The Nikkei's volatility index, a measure of investors' volatility expectations based on option pricing, jumped 17 per cent to 60.03, its highest level since March 2011 when massive earthquakes and a tsunami struck Japan.

"The market got excited by the US$113 billion figure before quickly finding out a footnote that says it is the maximum figure," said Yusuke Ikawa, Japan strategist at BNP Paribas.

While the BOJ said it could buy about 12 trillion yen (S$160.3 billion) of ETFs, in a footnote to its statement it also said it will continue buying ETFs at around 6 trillion yen annually in principle.

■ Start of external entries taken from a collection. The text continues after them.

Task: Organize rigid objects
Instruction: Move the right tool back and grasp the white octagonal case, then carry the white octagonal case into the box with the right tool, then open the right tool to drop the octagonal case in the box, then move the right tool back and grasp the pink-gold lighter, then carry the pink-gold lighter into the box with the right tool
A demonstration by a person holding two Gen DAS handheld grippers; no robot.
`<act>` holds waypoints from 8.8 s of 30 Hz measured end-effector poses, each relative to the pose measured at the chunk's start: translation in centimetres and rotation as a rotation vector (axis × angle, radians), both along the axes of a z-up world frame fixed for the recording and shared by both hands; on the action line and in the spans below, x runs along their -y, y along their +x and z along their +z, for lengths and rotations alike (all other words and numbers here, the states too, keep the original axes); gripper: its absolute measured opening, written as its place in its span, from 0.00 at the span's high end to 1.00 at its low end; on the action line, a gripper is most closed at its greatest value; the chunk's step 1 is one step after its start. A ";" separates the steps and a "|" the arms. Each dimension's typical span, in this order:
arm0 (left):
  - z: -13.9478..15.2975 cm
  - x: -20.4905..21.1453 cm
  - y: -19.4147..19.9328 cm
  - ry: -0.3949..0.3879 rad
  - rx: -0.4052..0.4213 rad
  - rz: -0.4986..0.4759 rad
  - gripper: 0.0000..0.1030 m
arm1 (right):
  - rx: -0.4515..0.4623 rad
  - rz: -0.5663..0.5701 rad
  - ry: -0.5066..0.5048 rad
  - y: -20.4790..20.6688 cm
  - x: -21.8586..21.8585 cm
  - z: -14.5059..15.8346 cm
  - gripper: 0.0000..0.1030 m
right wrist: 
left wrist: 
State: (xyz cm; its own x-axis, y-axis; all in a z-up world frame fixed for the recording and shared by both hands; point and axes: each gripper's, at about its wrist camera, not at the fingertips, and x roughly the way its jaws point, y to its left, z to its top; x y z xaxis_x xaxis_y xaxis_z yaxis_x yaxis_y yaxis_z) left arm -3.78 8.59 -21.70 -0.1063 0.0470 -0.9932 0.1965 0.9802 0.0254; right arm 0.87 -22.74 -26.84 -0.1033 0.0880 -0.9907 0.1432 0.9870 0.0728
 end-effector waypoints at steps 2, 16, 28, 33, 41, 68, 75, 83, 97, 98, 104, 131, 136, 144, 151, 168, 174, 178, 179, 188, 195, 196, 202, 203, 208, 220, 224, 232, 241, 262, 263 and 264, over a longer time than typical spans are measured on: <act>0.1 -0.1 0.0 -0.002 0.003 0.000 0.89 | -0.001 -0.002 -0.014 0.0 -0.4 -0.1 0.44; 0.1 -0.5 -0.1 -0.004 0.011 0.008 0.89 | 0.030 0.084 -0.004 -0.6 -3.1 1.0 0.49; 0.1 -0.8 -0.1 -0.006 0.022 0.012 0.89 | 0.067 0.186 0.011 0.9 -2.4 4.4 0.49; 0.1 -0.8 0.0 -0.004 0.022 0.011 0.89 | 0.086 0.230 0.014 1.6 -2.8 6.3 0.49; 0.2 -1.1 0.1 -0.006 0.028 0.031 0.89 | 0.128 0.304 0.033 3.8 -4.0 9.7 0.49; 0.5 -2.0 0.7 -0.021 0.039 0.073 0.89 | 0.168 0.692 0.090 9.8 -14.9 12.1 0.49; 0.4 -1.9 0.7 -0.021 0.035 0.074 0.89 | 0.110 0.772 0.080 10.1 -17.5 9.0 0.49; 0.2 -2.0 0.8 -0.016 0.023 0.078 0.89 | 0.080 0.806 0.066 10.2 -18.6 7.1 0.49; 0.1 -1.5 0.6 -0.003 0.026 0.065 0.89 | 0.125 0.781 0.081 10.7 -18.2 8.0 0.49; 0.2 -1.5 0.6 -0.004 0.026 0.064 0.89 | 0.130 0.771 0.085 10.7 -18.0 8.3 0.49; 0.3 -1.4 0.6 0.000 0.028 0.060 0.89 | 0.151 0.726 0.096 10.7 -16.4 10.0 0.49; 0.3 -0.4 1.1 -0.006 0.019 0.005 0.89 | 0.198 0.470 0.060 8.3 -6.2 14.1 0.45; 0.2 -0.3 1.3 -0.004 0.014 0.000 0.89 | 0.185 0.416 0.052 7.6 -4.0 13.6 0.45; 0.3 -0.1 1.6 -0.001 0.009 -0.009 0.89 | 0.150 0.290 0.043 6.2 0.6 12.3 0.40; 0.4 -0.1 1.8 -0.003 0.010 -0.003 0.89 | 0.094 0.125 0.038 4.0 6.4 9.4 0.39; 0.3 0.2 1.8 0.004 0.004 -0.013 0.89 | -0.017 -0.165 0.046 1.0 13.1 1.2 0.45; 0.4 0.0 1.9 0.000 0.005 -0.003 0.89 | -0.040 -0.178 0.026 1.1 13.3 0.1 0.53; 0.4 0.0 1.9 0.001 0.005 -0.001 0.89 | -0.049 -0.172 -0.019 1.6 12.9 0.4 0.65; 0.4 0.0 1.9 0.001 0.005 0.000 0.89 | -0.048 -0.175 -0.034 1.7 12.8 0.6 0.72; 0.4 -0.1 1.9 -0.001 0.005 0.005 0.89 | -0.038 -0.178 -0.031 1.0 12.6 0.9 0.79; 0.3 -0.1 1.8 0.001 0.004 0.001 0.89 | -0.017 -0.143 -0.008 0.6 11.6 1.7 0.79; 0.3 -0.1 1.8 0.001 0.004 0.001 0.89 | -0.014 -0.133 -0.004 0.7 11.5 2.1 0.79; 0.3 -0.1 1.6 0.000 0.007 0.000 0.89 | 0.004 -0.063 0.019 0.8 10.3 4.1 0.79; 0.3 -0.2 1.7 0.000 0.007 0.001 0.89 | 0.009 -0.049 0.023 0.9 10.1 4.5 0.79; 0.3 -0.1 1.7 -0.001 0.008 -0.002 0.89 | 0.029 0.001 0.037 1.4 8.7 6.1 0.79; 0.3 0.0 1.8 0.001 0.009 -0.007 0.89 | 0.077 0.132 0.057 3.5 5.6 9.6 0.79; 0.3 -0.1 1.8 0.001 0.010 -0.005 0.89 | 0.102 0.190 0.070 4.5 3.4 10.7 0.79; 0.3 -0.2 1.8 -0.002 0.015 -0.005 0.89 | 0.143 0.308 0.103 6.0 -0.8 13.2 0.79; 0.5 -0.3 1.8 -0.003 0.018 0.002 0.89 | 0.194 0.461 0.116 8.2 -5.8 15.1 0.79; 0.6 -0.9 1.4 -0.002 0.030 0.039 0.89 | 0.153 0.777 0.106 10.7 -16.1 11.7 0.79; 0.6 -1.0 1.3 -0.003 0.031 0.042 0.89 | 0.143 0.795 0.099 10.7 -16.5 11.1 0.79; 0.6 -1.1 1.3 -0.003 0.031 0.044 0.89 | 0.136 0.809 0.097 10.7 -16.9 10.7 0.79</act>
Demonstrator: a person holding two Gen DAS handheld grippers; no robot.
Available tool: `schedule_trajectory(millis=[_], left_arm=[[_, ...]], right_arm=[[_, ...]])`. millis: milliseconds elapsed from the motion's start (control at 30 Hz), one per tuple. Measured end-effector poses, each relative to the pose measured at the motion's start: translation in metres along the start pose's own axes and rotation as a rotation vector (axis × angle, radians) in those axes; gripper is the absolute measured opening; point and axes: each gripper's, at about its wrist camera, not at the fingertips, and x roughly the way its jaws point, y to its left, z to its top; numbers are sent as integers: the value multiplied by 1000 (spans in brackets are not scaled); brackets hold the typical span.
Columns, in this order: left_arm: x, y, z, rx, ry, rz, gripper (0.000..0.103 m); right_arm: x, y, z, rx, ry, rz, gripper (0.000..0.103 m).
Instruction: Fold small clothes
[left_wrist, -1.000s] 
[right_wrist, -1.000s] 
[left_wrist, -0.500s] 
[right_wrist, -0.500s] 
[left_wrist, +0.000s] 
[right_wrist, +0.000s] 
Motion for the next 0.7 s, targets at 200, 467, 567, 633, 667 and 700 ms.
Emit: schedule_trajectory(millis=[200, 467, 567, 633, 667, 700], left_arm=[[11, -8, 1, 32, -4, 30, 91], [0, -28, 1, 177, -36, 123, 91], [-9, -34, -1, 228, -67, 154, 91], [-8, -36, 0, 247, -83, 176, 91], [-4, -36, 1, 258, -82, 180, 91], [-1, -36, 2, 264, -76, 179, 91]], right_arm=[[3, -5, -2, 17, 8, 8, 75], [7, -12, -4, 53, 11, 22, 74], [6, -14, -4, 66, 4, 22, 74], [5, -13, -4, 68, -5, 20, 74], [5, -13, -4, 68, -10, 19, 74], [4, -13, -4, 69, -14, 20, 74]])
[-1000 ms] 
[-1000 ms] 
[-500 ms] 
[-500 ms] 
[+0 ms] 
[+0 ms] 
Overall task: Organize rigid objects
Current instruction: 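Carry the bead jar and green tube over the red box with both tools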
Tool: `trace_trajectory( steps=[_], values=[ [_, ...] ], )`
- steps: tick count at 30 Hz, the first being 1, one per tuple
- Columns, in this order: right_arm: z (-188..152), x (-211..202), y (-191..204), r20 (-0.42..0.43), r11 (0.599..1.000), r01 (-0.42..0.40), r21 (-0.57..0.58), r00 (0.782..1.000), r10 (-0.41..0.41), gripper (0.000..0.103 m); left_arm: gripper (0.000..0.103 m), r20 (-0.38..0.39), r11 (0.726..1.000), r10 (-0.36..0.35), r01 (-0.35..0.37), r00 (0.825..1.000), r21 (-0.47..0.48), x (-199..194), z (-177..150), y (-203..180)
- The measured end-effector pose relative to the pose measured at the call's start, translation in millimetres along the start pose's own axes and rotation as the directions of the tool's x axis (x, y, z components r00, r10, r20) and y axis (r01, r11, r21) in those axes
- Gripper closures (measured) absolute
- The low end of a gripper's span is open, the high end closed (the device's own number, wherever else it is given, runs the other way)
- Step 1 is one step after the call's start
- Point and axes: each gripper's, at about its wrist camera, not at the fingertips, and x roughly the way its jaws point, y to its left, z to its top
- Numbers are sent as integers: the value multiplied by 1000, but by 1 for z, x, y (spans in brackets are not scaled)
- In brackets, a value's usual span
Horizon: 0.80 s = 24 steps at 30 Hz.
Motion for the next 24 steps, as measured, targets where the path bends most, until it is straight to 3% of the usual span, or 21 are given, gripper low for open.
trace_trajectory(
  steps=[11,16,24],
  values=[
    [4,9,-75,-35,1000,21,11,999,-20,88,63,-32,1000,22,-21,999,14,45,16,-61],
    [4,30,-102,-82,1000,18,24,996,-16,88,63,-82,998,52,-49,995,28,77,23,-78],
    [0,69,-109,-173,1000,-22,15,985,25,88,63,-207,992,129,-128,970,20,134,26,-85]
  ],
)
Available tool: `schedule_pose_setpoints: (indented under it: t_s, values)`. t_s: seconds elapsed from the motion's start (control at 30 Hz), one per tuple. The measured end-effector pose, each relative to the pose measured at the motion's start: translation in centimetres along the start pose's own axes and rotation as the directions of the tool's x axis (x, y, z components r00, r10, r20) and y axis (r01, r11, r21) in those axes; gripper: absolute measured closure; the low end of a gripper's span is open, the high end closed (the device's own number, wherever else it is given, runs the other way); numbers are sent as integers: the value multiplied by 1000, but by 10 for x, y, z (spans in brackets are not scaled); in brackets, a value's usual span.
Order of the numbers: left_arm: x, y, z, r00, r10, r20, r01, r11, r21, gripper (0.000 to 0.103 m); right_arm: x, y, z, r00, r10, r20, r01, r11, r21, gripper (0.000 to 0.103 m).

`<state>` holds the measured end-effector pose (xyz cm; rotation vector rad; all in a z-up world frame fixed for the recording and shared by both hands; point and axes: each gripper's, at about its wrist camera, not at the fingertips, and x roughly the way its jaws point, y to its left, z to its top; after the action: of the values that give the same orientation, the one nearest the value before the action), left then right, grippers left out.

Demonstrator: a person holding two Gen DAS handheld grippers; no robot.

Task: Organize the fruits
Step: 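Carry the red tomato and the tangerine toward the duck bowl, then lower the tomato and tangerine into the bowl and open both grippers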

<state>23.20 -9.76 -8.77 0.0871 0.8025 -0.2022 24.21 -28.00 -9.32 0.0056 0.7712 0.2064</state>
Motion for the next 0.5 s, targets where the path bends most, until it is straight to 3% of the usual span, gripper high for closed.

"The market is no longer reacting to each step the BOJ is taking, looking at whether any of them work. Rather, markets are reacting negatively because they have lost confidence in the BOJ," said Yasuo Sakuma, chief investment officer at Libra Investments.

"Now it's obvious that the BOJ has no card left to play."

Earlier in the day, the US Federal Reserve slashed interest rates in an emergency move and its major peers offered cheap US dollars to ease a logjam in global lending markets.

On the Tokyo bourse the broader Topix shed 2.0 per cent to 1,236.34, its lowest close since July 2016.

Four-fifth of the 33 sector sub-indexes on the Tokyo Stock Exchange traded lower, with rubber products, transport equipment and electric machinery being the worst three performing sectors.

Automakers were hit hard, with Toyota Motor Corp losing 2.4 per cent, Nissan Motor Co falling 3.5 per cent and Honda Motor Co declining 3.4 per cent.